EXERCISE DETAILS -
Filter the material below down to the lines containing the word "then".

DATA SECTION -
━━━━
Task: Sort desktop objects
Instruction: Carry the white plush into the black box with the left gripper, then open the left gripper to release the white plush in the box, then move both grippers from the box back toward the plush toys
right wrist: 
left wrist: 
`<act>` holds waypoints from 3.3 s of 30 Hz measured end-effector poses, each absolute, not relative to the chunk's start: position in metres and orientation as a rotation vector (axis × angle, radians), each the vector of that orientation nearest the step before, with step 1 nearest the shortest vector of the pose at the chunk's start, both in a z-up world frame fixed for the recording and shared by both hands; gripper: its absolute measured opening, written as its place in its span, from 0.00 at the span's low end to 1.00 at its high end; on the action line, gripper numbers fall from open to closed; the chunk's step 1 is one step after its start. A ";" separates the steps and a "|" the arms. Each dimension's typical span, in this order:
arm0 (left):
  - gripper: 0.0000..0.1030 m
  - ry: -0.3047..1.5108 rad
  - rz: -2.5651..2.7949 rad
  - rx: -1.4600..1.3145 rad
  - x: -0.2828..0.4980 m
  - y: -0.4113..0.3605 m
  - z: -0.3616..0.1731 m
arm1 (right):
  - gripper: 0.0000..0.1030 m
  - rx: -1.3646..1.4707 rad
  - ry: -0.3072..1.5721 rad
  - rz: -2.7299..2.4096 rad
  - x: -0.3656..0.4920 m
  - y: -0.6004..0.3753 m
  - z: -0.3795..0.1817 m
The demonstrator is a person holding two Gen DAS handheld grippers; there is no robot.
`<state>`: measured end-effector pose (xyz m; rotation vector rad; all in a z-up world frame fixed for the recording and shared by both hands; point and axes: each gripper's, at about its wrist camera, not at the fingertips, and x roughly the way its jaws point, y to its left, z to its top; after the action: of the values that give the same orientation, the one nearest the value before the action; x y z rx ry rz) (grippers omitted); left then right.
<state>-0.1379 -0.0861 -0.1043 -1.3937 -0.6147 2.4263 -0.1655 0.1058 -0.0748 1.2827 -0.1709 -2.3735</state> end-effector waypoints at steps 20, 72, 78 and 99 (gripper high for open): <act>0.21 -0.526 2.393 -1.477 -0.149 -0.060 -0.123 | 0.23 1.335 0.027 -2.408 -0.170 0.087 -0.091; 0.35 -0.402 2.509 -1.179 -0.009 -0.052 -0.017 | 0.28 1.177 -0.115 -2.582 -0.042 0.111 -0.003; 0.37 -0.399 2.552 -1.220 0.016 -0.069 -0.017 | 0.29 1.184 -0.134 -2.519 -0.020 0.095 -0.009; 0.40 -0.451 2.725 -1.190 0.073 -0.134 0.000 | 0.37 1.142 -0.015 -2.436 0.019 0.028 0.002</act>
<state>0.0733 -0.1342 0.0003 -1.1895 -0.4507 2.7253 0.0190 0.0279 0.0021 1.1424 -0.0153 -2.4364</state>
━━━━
EXERCISE SOLUTION -
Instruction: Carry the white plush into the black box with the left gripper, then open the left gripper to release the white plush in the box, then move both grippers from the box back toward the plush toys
`<state>`: measured end-effector pose (xyz m; rotation vector rad; all in a z-up world frame fixed for the recording and shared by both hands; point and axes: each gripper's, at about its wrist camera, not at the fingertips, and x roughly the way its jaws point, y to its left, z to its top; after the action: of the values that give the same orientation, the one nearest the value before the action; x y z rx ry rz) (grippers omitted); left then right.

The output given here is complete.